Precision agriculture approaches to model frost damage in winter grains

Ms Si Yang Han1, Prof. Thomas Bishop1, Dr Patrick Filippi1

1The University of Sydney

Biography:

Si Yang is a Postdoctoral Research Associate at the Precision Agriculture Lab at the University of Sydney. Research interests include validating existing spatial products and modelling on-farm management and yield at large extents.

Abstract:

Frost damage in winter grains significantly impacts grower profit and is an obstacle to global food security. Although frost events cannot be prevented, the severity or risk of damage can be substantially reduced with management decisions around crop types, crop varieties and the timing of sowing. While most growers have a general idea of the frost prone areas on their farm, a map of frost damage to crop yield that clearly identifies the location and magnitude can be a valuable guide at sowing. Frost damage can be observed in end-of-season yield maps. Given the widespread adoption of yield monitors in Australian winter grains and the abundance of publicly available spatial data, this study showcases the opportunity to use data-driven yield models to create historical maps of yield lost to frost damage as a pre-season decision-support tool.

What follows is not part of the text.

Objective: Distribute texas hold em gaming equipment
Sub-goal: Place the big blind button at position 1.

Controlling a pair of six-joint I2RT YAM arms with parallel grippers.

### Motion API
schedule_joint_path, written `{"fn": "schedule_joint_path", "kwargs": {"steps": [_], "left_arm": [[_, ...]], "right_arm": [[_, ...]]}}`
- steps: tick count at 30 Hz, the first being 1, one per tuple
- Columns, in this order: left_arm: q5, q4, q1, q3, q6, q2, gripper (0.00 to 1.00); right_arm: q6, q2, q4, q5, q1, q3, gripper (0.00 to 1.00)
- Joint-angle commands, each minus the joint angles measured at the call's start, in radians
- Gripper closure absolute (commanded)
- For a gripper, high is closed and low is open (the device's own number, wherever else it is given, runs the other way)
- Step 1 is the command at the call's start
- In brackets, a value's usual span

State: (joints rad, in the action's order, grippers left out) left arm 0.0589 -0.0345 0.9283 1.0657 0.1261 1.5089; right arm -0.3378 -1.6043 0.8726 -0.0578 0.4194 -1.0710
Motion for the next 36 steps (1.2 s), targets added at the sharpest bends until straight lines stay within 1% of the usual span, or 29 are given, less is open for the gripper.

Two approaches are outlined to model frost damage: 1) predicting yield pre-frost then post-frost, and 2) manipulating frost variables to have an actual yield prediction (with frost) and an artificial yield prediction (without frost). The differences between these pairs of yield predictions reflects the effect of frost in the model, which in essence is frost damage. Validating exact frost damage is difficult, however, the first approach better reflected the grower’s estimate in terms of location and magnitude. Future directions include collecting more frost validation data and using downscaled land surface temperature from satellites to improve grain yield and frost damage predictions at within-field level.